TASK GOAL: Every line of the data below should be retyped exactly, with no images carried over.

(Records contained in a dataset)

Start of Block

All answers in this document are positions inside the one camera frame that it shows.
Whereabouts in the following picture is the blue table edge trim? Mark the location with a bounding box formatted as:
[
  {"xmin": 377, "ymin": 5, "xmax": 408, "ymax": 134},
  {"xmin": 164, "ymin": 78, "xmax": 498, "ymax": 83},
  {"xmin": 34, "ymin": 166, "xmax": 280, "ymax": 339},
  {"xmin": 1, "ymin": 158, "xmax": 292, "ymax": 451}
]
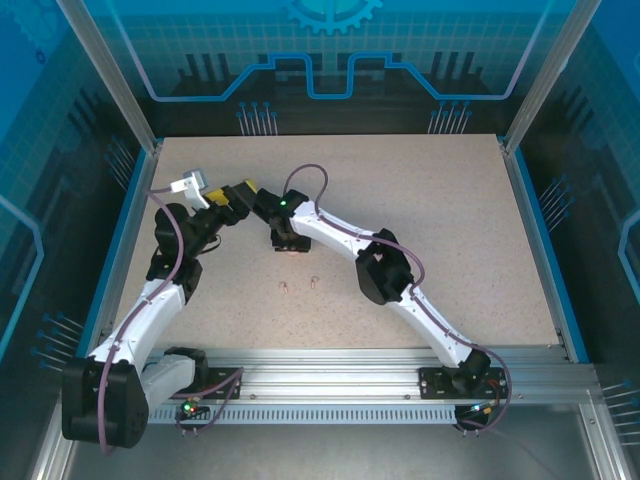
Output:
[{"xmin": 79, "ymin": 147, "xmax": 154, "ymax": 351}]

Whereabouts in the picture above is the left LED circuit board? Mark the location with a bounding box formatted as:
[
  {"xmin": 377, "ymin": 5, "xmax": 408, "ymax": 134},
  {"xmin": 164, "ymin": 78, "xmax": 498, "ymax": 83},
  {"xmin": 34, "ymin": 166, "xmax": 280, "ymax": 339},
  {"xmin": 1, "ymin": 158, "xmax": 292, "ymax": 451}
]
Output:
[{"xmin": 179, "ymin": 398, "xmax": 209, "ymax": 419}]

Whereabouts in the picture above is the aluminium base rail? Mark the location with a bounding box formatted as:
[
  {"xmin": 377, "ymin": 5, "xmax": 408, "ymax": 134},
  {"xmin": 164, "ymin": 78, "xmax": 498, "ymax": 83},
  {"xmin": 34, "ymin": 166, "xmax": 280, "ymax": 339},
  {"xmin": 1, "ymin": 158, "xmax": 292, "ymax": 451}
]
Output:
[{"xmin": 97, "ymin": 344, "xmax": 599, "ymax": 404}]

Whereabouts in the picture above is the aluminium frame post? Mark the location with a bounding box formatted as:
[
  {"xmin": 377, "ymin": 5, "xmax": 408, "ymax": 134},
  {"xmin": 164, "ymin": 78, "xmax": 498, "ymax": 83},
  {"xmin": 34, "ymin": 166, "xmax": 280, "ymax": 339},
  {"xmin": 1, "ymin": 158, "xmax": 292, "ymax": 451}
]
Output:
[
  {"xmin": 501, "ymin": 0, "xmax": 587, "ymax": 156},
  {"xmin": 53, "ymin": 0, "xmax": 164, "ymax": 154}
]

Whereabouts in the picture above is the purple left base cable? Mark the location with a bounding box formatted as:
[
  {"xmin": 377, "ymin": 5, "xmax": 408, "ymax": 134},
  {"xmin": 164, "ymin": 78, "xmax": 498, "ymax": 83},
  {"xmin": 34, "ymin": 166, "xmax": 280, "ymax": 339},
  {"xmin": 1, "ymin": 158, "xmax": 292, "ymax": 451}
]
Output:
[{"xmin": 164, "ymin": 367, "xmax": 246, "ymax": 437}]

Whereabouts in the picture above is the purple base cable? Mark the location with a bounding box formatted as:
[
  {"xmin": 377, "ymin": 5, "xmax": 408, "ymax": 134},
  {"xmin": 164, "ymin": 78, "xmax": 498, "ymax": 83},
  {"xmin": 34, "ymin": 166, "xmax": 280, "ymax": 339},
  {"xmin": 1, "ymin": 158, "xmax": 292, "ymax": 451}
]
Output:
[
  {"xmin": 164, "ymin": 367, "xmax": 246, "ymax": 437},
  {"xmin": 452, "ymin": 379, "xmax": 514, "ymax": 436}
]

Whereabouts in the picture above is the perforated metal cable duct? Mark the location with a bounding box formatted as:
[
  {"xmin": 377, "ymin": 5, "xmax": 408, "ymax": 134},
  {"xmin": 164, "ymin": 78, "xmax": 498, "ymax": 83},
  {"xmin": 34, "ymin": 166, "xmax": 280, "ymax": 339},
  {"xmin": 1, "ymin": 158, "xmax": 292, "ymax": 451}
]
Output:
[{"xmin": 144, "ymin": 403, "xmax": 484, "ymax": 426}]

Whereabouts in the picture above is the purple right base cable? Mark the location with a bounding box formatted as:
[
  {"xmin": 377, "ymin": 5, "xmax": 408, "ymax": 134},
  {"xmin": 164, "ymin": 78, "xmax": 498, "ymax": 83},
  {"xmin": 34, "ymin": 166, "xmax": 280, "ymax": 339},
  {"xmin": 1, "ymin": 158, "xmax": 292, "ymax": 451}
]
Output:
[{"xmin": 452, "ymin": 379, "xmax": 514, "ymax": 436}]

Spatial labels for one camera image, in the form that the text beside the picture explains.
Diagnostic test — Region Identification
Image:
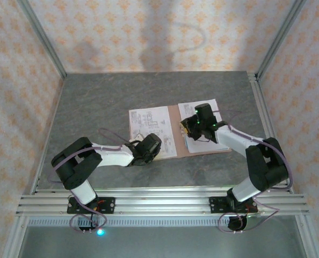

End of Block

SOLVED PROBLEM:
All answers in this document are positions inside the one camera frame that it shows.
Whereabouts in the following picture is the blue table edge trim? Mark the location with a bounding box formatted as:
[
  {"xmin": 377, "ymin": 5, "xmax": 408, "ymax": 134},
  {"xmin": 164, "ymin": 78, "xmax": 498, "ymax": 83},
  {"xmin": 34, "ymin": 166, "xmax": 280, "ymax": 339},
  {"xmin": 1, "ymin": 158, "xmax": 292, "ymax": 451}
]
Output:
[{"xmin": 79, "ymin": 147, "xmax": 154, "ymax": 351}]

Whereabouts in the picture above is the left LED circuit board? Mark the location with a bounding box formatted as:
[
  {"xmin": 377, "ymin": 5, "xmax": 408, "ymax": 134},
  {"xmin": 164, "ymin": 78, "xmax": 498, "ymax": 83},
  {"xmin": 34, "ymin": 166, "xmax": 280, "ymax": 339},
  {"xmin": 1, "ymin": 158, "xmax": 292, "ymax": 451}
]
Output:
[{"xmin": 179, "ymin": 398, "xmax": 209, "ymax": 419}]

Whereabouts in the picture above is the aluminium base rail? Mark the location with a bounding box formatted as:
[
  {"xmin": 377, "ymin": 5, "xmax": 408, "ymax": 134},
  {"xmin": 164, "ymin": 78, "xmax": 498, "ymax": 83},
  {"xmin": 34, "ymin": 166, "xmax": 280, "ymax": 339},
  {"xmin": 1, "ymin": 158, "xmax": 292, "ymax": 451}
]
Output:
[{"xmin": 97, "ymin": 344, "xmax": 599, "ymax": 404}]

Whereabouts in the picture above is the aluminium frame post? Mark the location with a bounding box formatted as:
[
  {"xmin": 377, "ymin": 5, "xmax": 408, "ymax": 134},
  {"xmin": 164, "ymin": 78, "xmax": 498, "ymax": 83},
  {"xmin": 34, "ymin": 166, "xmax": 280, "ymax": 339},
  {"xmin": 1, "ymin": 158, "xmax": 292, "ymax": 451}
]
Output:
[
  {"xmin": 501, "ymin": 0, "xmax": 587, "ymax": 156},
  {"xmin": 53, "ymin": 0, "xmax": 164, "ymax": 154}
]

Whereabouts in the picture above is the purple left base cable? Mark the location with a bounding box formatted as:
[
  {"xmin": 377, "ymin": 5, "xmax": 408, "ymax": 134},
  {"xmin": 164, "ymin": 78, "xmax": 498, "ymax": 83},
  {"xmin": 34, "ymin": 166, "xmax": 280, "ymax": 339},
  {"xmin": 1, "ymin": 158, "xmax": 292, "ymax": 451}
]
Output:
[{"xmin": 164, "ymin": 367, "xmax": 246, "ymax": 437}]

Whereabouts in the picture above is the purple base cable? Mark the location with a bounding box formatted as:
[
  {"xmin": 377, "ymin": 5, "xmax": 408, "ymax": 134},
  {"xmin": 164, "ymin": 78, "xmax": 498, "ymax": 83},
  {"xmin": 34, "ymin": 166, "xmax": 280, "ymax": 339},
  {"xmin": 1, "ymin": 158, "xmax": 292, "ymax": 451}
]
Output:
[
  {"xmin": 164, "ymin": 367, "xmax": 246, "ymax": 437},
  {"xmin": 452, "ymin": 379, "xmax": 514, "ymax": 436}
]

Whereabouts in the picture above is the perforated metal cable duct? Mark the location with a bounding box formatted as:
[
  {"xmin": 377, "ymin": 5, "xmax": 408, "ymax": 134},
  {"xmin": 164, "ymin": 78, "xmax": 498, "ymax": 83},
  {"xmin": 34, "ymin": 166, "xmax": 280, "ymax": 339},
  {"xmin": 1, "ymin": 158, "xmax": 292, "ymax": 451}
]
Output:
[{"xmin": 144, "ymin": 403, "xmax": 484, "ymax": 426}]

Whereabouts in the picture above is the purple right base cable? Mark the location with a bounding box formatted as:
[
  {"xmin": 377, "ymin": 5, "xmax": 408, "ymax": 134},
  {"xmin": 164, "ymin": 78, "xmax": 498, "ymax": 83},
  {"xmin": 34, "ymin": 166, "xmax": 280, "ymax": 339},
  {"xmin": 1, "ymin": 158, "xmax": 292, "ymax": 451}
]
Output:
[{"xmin": 452, "ymin": 379, "xmax": 514, "ymax": 436}]

Spatial labels for one camera image, in the form that the text beside the picture explains.
Diagnostic test — Region Identification
Image:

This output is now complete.